Go through the material line by line and copy each one with the word "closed".

Given information ->
= Beginning of Section =
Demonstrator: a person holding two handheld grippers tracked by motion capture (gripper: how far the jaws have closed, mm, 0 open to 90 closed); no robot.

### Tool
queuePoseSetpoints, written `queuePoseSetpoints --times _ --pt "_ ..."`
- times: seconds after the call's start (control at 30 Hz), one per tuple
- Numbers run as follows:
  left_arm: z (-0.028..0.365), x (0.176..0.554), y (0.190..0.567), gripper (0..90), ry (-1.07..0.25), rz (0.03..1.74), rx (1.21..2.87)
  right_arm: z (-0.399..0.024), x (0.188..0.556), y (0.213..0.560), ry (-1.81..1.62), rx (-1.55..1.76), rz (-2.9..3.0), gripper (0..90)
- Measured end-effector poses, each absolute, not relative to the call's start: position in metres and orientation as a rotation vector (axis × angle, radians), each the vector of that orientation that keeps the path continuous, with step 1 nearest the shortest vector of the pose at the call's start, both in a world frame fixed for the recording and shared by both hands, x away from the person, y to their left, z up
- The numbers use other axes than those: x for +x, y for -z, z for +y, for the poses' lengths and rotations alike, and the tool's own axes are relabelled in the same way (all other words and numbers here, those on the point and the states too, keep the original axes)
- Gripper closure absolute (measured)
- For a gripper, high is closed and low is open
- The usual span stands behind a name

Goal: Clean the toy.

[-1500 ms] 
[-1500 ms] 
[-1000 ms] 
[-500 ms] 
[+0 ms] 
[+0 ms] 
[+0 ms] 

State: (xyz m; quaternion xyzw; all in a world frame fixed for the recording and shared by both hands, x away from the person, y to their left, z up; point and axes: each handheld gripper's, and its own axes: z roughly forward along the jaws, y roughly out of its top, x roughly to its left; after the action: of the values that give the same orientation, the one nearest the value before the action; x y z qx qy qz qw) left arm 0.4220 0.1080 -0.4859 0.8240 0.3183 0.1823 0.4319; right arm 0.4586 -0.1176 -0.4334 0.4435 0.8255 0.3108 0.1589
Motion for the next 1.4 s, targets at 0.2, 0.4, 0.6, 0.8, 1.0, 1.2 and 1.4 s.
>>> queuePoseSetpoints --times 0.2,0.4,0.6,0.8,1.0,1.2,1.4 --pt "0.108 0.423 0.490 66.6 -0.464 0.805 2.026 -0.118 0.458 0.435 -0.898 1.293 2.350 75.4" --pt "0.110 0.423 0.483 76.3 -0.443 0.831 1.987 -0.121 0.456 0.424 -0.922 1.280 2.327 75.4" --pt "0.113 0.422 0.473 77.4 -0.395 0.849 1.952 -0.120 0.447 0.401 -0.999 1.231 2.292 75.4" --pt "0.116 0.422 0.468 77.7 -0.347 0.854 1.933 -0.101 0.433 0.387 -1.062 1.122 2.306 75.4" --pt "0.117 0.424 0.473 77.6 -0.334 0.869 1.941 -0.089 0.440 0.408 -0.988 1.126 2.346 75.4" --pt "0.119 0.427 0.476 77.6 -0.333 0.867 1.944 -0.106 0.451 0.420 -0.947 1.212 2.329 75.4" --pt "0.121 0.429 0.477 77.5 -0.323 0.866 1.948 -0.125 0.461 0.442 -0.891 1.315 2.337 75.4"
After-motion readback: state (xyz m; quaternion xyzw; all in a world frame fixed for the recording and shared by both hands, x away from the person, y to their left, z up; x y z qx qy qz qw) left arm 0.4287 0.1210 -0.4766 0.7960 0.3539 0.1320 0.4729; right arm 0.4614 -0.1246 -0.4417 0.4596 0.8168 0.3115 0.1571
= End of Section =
Solution to this exercise ->
Demonstrator: a person holding two handheld grippers tracked by motion capture (gripper: how far the jaws have closed, mm, 0 open to 90 closed); no robot.
- For a gripper, high is closed and low is open

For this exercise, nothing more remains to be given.